Le jeu de cartes passionne toujours les Orgeletains mais à cause de la télévision qui enferme chacun dans un ghetto familial à lueur bleutée, on joue moins qu'autrefois. Elles ne disparaîtront pourtant jamais ces cartes, puisque, paraît-il, nées en Chine, elles auraient été introduites en Occident par des voyageurs, comme me Marco Polo au retour de leur ; périple et c'est déjà vers la fin du XVe siècle que la France adopte la série trèfle, coeur, carreau et pique.
Dans les années 30, en hiver, dès l'arrivée de la nuit et de la neige précoces, commençaient les longues veillées dans une pièce où ronronnait le bois incandescent dans le petit fourneau. Les voisins ou les amis étaient venus et groupés autour de la table sur laquelle un vieux journal ou un « linge » servait de tapis, des quadrettes se formaient pour jouer aux cartes et plus spécialement à la manille où les dix et les as nommés manillons étaient les cartes maîtresses. Ce jeu était accessible à tous et les femmes silencieuses et les enfants coléreux étaient toujours tenus pour responsables de l'échec. Alors, quand l'atmosphère annonçait l'orage, quelques châtaignes bien dorées et un verre de « bourru » ramenaient le calme.
A cette époque aussi, on jouait très souvent à la « bête », un genre complètement disparu de nos jours. Pourquoi ce nom de « bête », parce que cette distraction ne demandait ni intelligence, ni réflexion ce que contestaient évidement ceux qui avaient au moins l'âge des sénateurs et qui se retrouvaient les fins d'après-midi chez la Cécile au café de Paris pour taper le carton. Et ces doctes personnes François l'agriculteur, les «pères» André l'huissier, Sarrand le marchand de bois, Manu le retraité une quadrette aussi célèbre à Orgelet que celle des beloteurs de Pagnol traquaient pendant des heures les fameux « matas » jusqu'à ce que Mme Cécile annonce la cuisson réussie d'une belle saucisse alors que la faim, si elle fait sortir le loup du bois était la seule capable d'interrompre la partie, une partie intéressée car ces messieurs ne jouaient pas avec des pions, ni pour des haricots.
La belote que pratiquaient beaucoup d'Orgeletains permettait, ce qui était impossible à bête, les impasses, c'est-à-dire le traquenards. Ce fut d'abord la belote familiale « la tourne » comme on disait. On jouait classique prudent ne s'aventurant à prendre que si le jeu était bardé d'atouts, d'as ou bien téméraire, avec presque rien, en comptant sur relève et sur les cartes de son partenaire. Trop simple, cette belotte devint « vache », c'était celle de pervers qui faisaient de l'obstruction pour jouir du défi de celui qu'était obligé de désigner l'atout qui n'avait que des carte blanches. Et puis, apparut la belote quinchée qui demandait plus de science, de calcul, la belote bridgée peu jouée. On jouait à la belote surtout aux cafés Midol, Perrier, Maurin tous les jours et l'hôtel de la Valouse où étaient organisés assez souvent de concours. La belote était aussi source d'histoires cocasses. On certifiait par exemple qu'une ancienne gérante de l'hôtel de Paris avait été mise « capot » alors qu'elle avait étalé un carré de valets.
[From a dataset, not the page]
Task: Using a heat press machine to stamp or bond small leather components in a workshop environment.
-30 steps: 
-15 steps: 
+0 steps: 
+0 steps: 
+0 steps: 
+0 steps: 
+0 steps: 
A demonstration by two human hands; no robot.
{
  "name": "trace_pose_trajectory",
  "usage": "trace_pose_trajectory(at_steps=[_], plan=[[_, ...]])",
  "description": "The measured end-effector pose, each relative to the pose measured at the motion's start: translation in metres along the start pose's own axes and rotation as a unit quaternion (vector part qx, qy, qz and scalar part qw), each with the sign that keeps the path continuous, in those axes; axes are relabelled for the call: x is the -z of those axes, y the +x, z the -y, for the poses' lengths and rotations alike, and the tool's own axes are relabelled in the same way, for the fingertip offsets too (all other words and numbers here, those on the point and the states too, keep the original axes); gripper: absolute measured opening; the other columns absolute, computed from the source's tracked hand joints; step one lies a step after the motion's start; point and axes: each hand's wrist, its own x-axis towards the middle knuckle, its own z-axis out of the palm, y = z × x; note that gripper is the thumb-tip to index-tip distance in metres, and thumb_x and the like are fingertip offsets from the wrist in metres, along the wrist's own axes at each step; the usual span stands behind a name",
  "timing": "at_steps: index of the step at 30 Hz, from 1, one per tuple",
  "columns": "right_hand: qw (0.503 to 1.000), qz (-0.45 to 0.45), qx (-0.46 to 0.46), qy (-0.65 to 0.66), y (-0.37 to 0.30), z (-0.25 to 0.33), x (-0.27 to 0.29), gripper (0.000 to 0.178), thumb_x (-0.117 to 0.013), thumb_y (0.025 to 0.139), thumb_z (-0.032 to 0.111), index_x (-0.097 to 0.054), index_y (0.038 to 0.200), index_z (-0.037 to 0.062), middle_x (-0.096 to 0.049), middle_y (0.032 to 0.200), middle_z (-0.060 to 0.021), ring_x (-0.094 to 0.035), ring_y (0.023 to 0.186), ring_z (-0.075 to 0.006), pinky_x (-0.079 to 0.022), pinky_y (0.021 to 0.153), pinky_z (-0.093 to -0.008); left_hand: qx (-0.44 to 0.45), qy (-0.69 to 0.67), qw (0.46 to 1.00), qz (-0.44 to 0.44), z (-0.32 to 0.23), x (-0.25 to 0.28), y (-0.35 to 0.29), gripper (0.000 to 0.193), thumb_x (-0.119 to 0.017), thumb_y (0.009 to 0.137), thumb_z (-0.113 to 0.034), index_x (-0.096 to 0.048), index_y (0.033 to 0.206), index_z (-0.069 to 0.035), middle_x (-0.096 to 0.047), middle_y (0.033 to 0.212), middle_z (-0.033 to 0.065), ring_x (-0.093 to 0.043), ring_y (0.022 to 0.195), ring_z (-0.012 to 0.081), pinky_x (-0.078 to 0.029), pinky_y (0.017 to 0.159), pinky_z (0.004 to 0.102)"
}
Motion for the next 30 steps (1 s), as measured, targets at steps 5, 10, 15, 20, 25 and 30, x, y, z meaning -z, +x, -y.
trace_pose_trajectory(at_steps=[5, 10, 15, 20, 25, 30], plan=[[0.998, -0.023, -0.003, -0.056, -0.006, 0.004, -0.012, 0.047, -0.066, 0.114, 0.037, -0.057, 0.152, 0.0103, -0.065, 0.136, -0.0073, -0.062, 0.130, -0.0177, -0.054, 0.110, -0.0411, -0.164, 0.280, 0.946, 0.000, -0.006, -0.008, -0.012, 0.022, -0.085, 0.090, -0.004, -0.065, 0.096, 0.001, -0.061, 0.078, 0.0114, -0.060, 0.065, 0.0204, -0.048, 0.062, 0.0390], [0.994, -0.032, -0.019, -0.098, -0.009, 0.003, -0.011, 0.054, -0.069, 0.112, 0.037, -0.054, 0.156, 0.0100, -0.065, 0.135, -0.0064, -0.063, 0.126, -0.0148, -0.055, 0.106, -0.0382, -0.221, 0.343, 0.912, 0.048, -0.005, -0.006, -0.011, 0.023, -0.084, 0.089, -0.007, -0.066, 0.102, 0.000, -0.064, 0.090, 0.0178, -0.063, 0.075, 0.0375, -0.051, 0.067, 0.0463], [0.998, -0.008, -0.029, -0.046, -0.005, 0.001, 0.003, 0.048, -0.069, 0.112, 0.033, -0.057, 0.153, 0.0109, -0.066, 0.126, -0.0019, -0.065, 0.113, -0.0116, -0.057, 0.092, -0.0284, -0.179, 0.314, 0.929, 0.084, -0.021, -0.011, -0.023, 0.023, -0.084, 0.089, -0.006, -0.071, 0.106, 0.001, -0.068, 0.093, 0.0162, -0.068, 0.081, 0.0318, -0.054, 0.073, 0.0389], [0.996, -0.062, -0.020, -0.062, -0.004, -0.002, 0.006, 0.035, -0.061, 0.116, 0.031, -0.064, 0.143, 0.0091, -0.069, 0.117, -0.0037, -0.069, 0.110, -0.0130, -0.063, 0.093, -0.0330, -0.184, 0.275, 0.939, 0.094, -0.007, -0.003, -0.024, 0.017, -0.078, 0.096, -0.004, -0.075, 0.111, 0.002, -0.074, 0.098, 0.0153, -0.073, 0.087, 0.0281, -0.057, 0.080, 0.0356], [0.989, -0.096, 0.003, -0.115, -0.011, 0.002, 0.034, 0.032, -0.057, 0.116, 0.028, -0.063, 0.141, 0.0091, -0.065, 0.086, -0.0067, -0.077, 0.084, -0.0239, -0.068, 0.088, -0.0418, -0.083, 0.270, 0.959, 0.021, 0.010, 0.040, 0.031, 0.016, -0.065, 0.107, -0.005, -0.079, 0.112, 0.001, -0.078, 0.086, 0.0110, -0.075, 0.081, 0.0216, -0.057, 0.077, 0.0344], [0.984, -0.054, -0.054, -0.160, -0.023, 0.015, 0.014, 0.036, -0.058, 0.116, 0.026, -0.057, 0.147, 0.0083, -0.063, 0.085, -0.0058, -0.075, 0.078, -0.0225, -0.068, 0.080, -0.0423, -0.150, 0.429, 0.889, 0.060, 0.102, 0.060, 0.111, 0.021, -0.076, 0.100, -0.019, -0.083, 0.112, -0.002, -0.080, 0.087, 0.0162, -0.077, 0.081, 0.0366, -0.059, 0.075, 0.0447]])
On jouait aussi au bridge, mais à cette époque le bridge était au cartes ce qu'était le tennis pour le sport, le privilège de certains intellectuels et de nantis des professions libérales et de la bourgeoisie. A Orgelet, une dizaine de personnes, tasse de thé devait elles, étaient capables de pratiquer ce jeu n'essayant nullement d'ailleurs de rechercher d'autre bridgeurs.
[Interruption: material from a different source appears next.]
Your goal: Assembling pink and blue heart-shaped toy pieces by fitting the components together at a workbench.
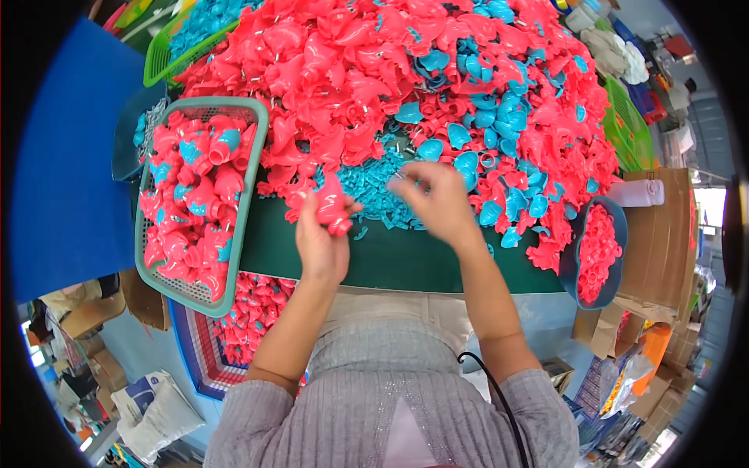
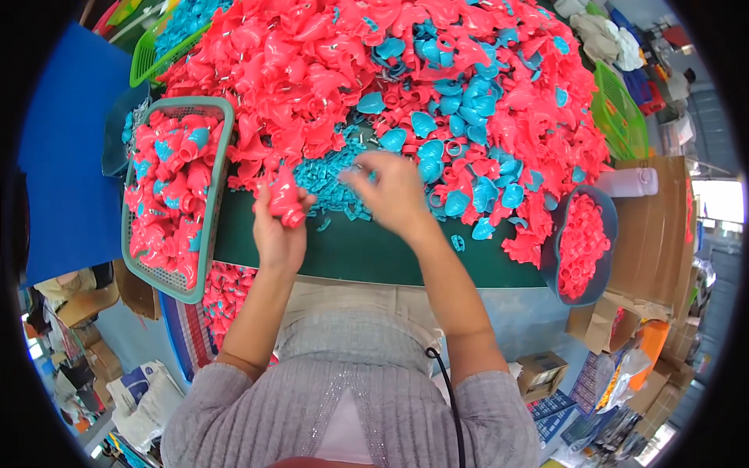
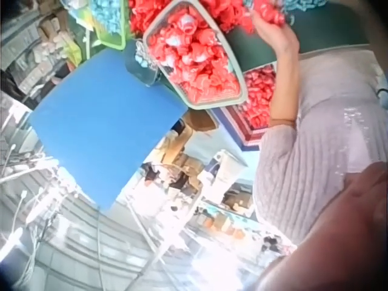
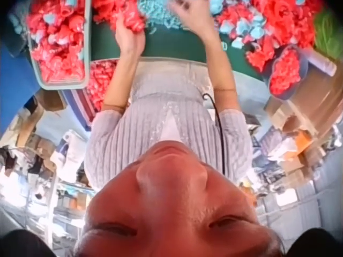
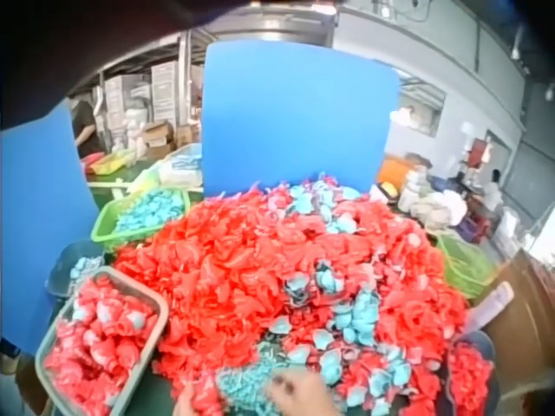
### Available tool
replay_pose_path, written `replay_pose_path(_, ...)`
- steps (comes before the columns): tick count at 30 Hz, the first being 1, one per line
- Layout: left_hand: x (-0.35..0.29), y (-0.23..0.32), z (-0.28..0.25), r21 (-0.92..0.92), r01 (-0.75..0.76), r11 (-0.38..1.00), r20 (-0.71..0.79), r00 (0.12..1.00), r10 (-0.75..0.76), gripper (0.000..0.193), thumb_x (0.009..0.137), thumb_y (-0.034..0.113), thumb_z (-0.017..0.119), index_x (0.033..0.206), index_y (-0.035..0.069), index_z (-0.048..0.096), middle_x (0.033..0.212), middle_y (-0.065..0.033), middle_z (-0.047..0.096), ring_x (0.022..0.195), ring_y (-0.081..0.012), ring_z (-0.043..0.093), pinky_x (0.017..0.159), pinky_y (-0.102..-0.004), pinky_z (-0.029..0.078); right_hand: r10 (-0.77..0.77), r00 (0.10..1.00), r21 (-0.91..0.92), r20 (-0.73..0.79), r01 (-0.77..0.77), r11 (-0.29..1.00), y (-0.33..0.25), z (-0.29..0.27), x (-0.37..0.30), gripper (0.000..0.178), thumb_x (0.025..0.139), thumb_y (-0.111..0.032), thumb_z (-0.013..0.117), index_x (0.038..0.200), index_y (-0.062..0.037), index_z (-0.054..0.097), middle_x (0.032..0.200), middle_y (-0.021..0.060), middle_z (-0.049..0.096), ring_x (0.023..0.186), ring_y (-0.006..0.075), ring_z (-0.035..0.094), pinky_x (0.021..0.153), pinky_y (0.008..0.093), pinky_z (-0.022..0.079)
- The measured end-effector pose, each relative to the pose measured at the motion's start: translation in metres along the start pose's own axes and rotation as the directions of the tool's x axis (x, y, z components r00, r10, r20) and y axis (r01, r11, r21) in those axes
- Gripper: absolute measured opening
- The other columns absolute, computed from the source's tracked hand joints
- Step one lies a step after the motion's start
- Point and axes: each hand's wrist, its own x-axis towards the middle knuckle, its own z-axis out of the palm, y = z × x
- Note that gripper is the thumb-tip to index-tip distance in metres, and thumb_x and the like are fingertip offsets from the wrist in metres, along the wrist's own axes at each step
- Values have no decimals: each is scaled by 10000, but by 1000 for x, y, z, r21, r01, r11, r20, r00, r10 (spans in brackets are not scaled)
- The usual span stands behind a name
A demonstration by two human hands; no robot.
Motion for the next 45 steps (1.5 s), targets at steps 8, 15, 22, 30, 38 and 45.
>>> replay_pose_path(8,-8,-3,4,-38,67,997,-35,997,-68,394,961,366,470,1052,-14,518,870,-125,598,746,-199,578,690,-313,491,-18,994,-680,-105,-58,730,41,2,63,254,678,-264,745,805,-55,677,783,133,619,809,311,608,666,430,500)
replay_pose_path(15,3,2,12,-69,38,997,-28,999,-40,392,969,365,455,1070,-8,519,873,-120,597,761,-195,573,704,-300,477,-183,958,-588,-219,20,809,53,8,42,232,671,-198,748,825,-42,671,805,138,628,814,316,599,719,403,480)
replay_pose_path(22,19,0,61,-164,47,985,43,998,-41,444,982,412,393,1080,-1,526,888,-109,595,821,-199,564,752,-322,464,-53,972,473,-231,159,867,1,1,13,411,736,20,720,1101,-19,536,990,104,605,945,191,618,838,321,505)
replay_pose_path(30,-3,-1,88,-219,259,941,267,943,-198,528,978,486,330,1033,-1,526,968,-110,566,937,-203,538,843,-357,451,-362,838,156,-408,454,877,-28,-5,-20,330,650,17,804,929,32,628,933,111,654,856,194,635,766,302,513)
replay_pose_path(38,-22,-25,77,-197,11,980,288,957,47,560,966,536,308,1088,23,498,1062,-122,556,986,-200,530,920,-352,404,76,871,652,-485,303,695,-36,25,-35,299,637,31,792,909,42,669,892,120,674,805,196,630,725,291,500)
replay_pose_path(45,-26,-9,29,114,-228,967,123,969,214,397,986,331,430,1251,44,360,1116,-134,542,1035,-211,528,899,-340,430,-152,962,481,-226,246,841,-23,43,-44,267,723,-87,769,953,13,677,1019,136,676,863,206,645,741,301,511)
Le tarot, à cette époque, n'était pas encore le jeu favori des Orgéletains, il le deviendra après la seconde guerre mondiale. Alors comme pour la « bête » se constitueront des quatuors légendaire soit chez « Joseph » où ils se retrouveront tous les après-midi, calculateurs et tacticiens doués préférant faire perdre le « pousseur » que d'encaisser la mise, soit à Valouse où s'est créée une académie du tarot dont les membes n'admettent pas la moindre erreur et l'obstruction, soit parfois le soir pour une veillée au cours de laquelle se multiplient les fautes à cause de l'épaisse fumée de cigarettes qui obscurcit la pièce... et les cerveaux.